Para pengemudi yang tergabung dalam Asosiasi Pengemudi Grab Bike (Aspeg) tersebut membawa sejumlah tuntutan. Di antaranya, menuntut kejelasan hukum keberadaan Grab Driver Center (GDC) di Kota Palu. Kemudian menolak semua kebijakan yang setiap saat dikeluarkan oleh pihak operator tanpa mengomunikasikan dengan mitra (driver) yang dianggap merugikan.

Mereka juga mempertanyakan adanya perlakuan pemberian insentif ganda, meminta perlindungan yang setara antara mitra Grab dengan pelanggan, serta meminta pihak GDC Palu melakukan komunikasi yang intensif dengan mereka sebagai mitra Grab.

Menurut Ketua Aspeg, Bahri, sejak 20 Juni 2019 lalu, pihak GDC memberlakukan pemberian insentif ganda. Di mana setiap driver Grab yang mencapai target poin akan diberikan insentif namun dengan nominal yang berbeda di angka poin yang sama.

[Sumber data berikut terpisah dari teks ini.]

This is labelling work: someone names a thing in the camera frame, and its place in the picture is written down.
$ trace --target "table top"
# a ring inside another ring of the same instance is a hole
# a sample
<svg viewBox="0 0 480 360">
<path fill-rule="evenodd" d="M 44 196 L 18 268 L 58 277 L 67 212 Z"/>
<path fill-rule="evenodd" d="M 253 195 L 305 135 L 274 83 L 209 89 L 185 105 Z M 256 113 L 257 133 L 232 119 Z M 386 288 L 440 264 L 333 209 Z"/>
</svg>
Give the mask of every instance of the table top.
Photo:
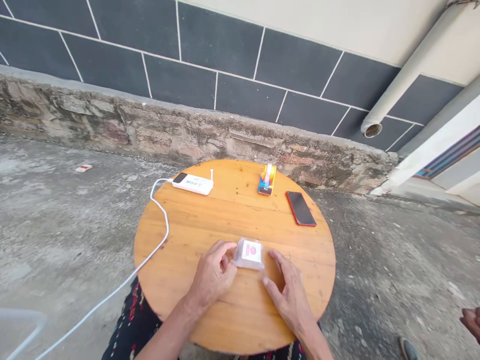
<svg viewBox="0 0 480 360">
<path fill-rule="evenodd" d="M 146 300 L 165 320 L 192 284 L 200 256 L 219 239 L 238 242 L 258 239 L 263 245 L 264 274 L 281 290 L 283 277 L 268 255 L 272 248 L 303 273 L 308 302 L 320 318 L 332 295 L 335 249 L 329 227 L 315 202 L 294 181 L 277 172 L 271 196 L 258 193 L 264 168 L 240 160 L 213 160 L 184 172 L 210 178 L 208 196 L 165 183 L 154 195 L 168 214 L 170 234 L 164 245 L 139 271 Z M 317 226 L 298 226 L 285 195 L 303 194 Z M 134 244 L 138 266 L 159 244 L 166 225 L 162 211 L 150 201 L 141 216 Z M 261 271 L 239 268 L 230 290 L 201 318 L 190 341 L 206 349 L 239 355 L 278 349 L 295 337 L 280 317 L 262 284 Z"/>
</svg>

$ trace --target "gray tiled wall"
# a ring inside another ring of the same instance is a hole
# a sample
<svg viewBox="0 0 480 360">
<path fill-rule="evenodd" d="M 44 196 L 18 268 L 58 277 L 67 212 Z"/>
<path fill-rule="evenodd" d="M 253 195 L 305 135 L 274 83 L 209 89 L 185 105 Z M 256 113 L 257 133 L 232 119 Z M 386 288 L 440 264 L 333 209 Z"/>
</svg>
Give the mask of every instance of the gray tiled wall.
<svg viewBox="0 0 480 360">
<path fill-rule="evenodd" d="M 419 76 L 372 139 L 399 68 L 174 0 L 0 0 L 0 64 L 397 151 L 462 87 Z"/>
</svg>

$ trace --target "forearm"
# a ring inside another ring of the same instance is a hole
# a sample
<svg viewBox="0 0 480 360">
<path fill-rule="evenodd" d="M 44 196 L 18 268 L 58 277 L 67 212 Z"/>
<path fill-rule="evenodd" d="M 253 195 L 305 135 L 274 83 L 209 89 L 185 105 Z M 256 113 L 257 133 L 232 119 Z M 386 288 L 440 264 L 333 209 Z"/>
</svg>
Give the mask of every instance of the forearm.
<svg viewBox="0 0 480 360">
<path fill-rule="evenodd" d="M 135 359 L 177 360 L 202 314 L 203 310 L 184 296 Z"/>
<path fill-rule="evenodd" d="M 312 320 L 295 331 L 298 340 L 309 360 L 334 360 L 327 340 L 317 323 Z"/>
</svg>

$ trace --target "clear plastic container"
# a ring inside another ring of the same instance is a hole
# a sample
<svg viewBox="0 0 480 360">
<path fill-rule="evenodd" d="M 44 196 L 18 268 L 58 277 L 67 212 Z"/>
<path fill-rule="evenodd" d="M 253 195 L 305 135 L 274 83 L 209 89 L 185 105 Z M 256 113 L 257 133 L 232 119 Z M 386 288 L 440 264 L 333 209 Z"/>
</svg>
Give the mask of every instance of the clear plastic container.
<svg viewBox="0 0 480 360">
<path fill-rule="evenodd" d="M 237 268 L 263 270 L 265 266 L 262 262 L 262 248 L 258 240 L 252 241 L 242 237 L 236 246 L 233 262 Z"/>
</svg>

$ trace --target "white cable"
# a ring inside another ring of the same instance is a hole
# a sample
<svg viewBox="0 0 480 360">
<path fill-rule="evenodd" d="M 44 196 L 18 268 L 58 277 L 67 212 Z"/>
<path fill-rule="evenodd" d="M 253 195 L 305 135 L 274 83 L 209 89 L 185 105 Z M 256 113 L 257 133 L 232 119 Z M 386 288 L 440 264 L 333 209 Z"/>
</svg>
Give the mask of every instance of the white cable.
<svg viewBox="0 0 480 360">
<path fill-rule="evenodd" d="M 50 353 L 53 349 L 55 349 L 63 340 L 65 340 L 66 338 L 68 338 L 75 330 L 77 330 L 80 325 L 82 325 L 85 320 L 87 320 L 89 318 L 90 315 L 92 315 L 95 310 L 97 310 L 99 307 L 101 307 L 103 304 L 105 304 L 108 300 L 110 300 L 110 298 L 112 296 L 114 296 L 116 293 L 118 293 L 127 283 L 130 282 L 130 280 L 132 280 L 132 278 L 139 272 L 139 270 L 145 265 L 145 263 L 150 260 L 150 258 L 157 252 L 158 249 L 160 249 L 160 247 L 163 245 L 163 243 L 165 242 L 165 240 L 167 239 L 167 236 L 169 235 L 169 231 L 170 231 L 170 228 L 169 228 L 169 218 L 167 217 L 167 212 L 165 211 L 165 209 L 162 207 L 162 205 L 159 204 L 159 202 L 157 200 L 154 199 L 154 192 L 155 192 L 155 187 L 157 186 L 157 184 L 160 182 L 160 181 L 166 181 L 166 182 L 169 182 L 171 183 L 173 181 L 173 179 L 171 178 L 160 178 L 158 179 L 157 181 L 155 181 L 155 183 L 153 184 L 153 186 L 151 187 L 151 192 L 150 192 L 150 200 L 152 200 L 155 204 L 158 205 L 158 207 L 160 208 L 160 210 L 163 211 L 163 214 L 165 215 L 165 224 L 166 224 L 166 233 L 165 233 L 165 236 L 163 237 L 163 240 L 160 241 L 160 243 L 157 245 L 157 247 L 151 252 L 150 255 L 148 255 L 146 257 L 145 260 L 143 260 L 143 262 L 135 269 L 134 272 L 131 273 L 131 275 L 119 286 L 116 288 L 116 290 L 114 290 L 110 295 L 108 295 L 106 298 L 104 298 L 102 301 L 100 301 L 92 310 L 90 310 L 90 312 L 85 315 L 83 317 L 82 320 L 80 320 L 74 327 L 72 327 L 70 329 L 69 332 L 67 332 L 65 335 L 63 335 L 60 339 L 58 339 L 58 341 L 56 343 L 54 343 L 52 346 L 50 346 L 47 350 L 45 350 L 44 352 L 42 352 L 35 360 L 40 360 L 40 359 L 43 359 L 45 357 L 45 355 L 47 355 L 48 353 Z M 17 348 L 15 349 L 14 353 L 16 354 L 19 354 L 26 346 L 28 345 L 28 342 L 25 343 L 25 341 Z"/>
<path fill-rule="evenodd" d="M 22 341 L 22 343 L 10 354 L 6 360 L 15 359 L 20 352 L 33 340 L 37 335 L 42 331 L 42 329 L 47 324 L 47 315 L 43 312 L 33 311 L 33 310 L 20 310 L 20 309 L 11 309 L 11 308 L 0 308 L 0 319 L 34 319 L 36 322 L 35 330 Z"/>
</svg>

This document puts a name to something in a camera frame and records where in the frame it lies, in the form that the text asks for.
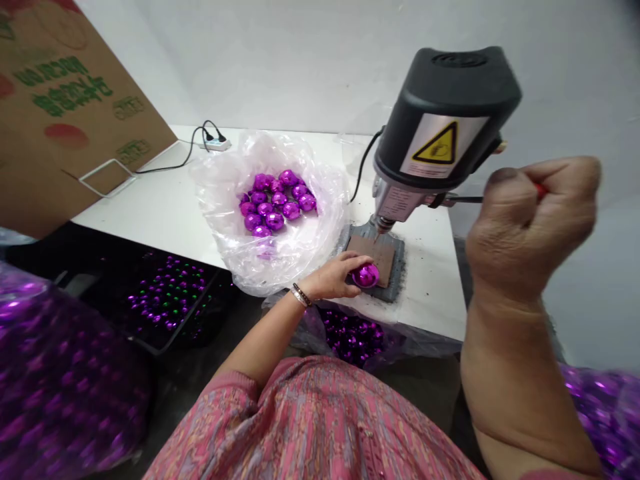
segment pile of purple ornaments
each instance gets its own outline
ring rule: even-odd
[[[318,308],[333,353],[358,368],[385,350],[385,332],[377,323],[338,310]]]
[[[239,199],[245,227],[254,237],[269,237],[285,226],[285,219],[294,221],[302,212],[316,210],[315,197],[292,170],[284,170],[278,178],[258,173],[253,189]]]

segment fingernail
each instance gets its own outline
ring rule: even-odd
[[[500,183],[504,180],[510,180],[512,178],[516,178],[517,176],[518,176],[518,170],[514,168],[503,168],[493,172],[489,177],[488,183]]]

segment yellow triangle warning sign
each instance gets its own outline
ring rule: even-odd
[[[455,145],[458,139],[458,122],[452,121],[440,130],[434,138],[426,142],[425,146],[413,154],[412,159],[450,165],[455,162]]]

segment wooden block
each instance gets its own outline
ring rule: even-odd
[[[391,267],[395,256],[395,248],[393,246],[382,242],[373,243],[372,238],[352,235],[347,250],[355,250],[362,255],[372,257],[375,266],[380,271],[378,287],[387,288],[389,286],[389,277],[391,276]]]

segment power cord
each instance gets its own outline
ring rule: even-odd
[[[175,170],[180,167],[184,167],[189,161],[189,158],[191,157],[191,152],[193,151],[193,141],[195,140],[195,134],[198,132],[198,130],[202,130],[202,143],[204,144],[207,152],[209,152],[210,150],[207,148],[207,142],[205,141],[205,138],[207,139],[207,141],[211,141],[211,140],[214,140],[215,137],[212,134],[210,134],[205,128],[207,123],[210,123],[213,125],[213,128],[215,128],[215,131],[218,134],[218,140],[220,140],[220,142],[224,142],[227,140],[227,138],[222,133],[220,133],[220,130],[218,130],[218,127],[215,126],[214,122],[212,122],[211,120],[205,120],[202,126],[197,127],[191,134],[191,142],[189,142],[189,153],[187,154],[187,158],[185,158],[184,162],[182,162],[180,165],[174,165],[172,167],[162,167],[162,168],[156,168],[156,169],[150,169],[150,170],[142,170],[142,171],[137,171],[136,173],[139,173],[139,174],[151,173],[151,172],[157,172],[157,171]]]
[[[380,135],[382,135],[382,132],[384,131],[384,129],[385,128],[382,127],[380,130],[378,130],[374,134],[373,138],[371,139],[371,141],[367,145],[367,149],[362,154],[362,160],[360,160],[360,170],[358,170],[358,180],[355,183],[355,192],[353,192],[353,196],[351,197],[351,200],[349,200],[349,203],[352,203],[355,200],[355,196],[358,194],[358,188],[360,188],[360,179],[362,178],[362,167],[365,166],[365,160],[367,159],[367,155],[369,154],[369,150],[371,150],[371,147],[373,146],[375,141],[378,140],[378,137]]]

“Agak janggal bagi kami, di angka poin 270 ada driver yang dibayar Rp45 ribu ada juga yang Rp65 ribu. Nah ini yang kami pertanyakan, apa dasar pemberian intensif yang berbeda itu, apalagi kebijakan ini keluar tanpa dikomunikasikan dulu dengan kami sebagai mitra. Tidak ada pendapat kami dalam pengambilan kebijakan itu,” ungkap Bahri.

Selain itu, masih banyak kebijakan manajemen operator perusahaan ojek daring tersebut yang menurutnya sangat merugikan mereka sebagai mitra kerja. Apalagi keberadaan Grab yang dianggap ilegal di Kota Palu karena belum adanya Peraturan Daerah (Perda) yang menjadi landasan hukumnya membuat mereka sebagai pengemudi kerap menjadi korban tanpa ada perlindungan.

“Misalnya ketika ada konsumen fiktif, kami yang dirugikan. Pihak GDC tidak memberikan perlindungan. Bahkan ketika ada indikasi pelanggaran pidana, kami tidak bisa berbuat apa-apa karena memang tidak ada regulasi yang mengaturnya,” ujar dia.

Terkait hal itu pihak Grab yang diwakili oleh Government Alfairs Grab Indonesia Jainer Laluyan Porayow menyebut pihaknya merupakan perusahaan penyedia aplikasi yang secara legal melakukan operasional berdasarkan Peraturan Menteri. Peraturan Menteri yang dimaksudnya yakni Peraturan Menteri nomor 32 tahun 2016.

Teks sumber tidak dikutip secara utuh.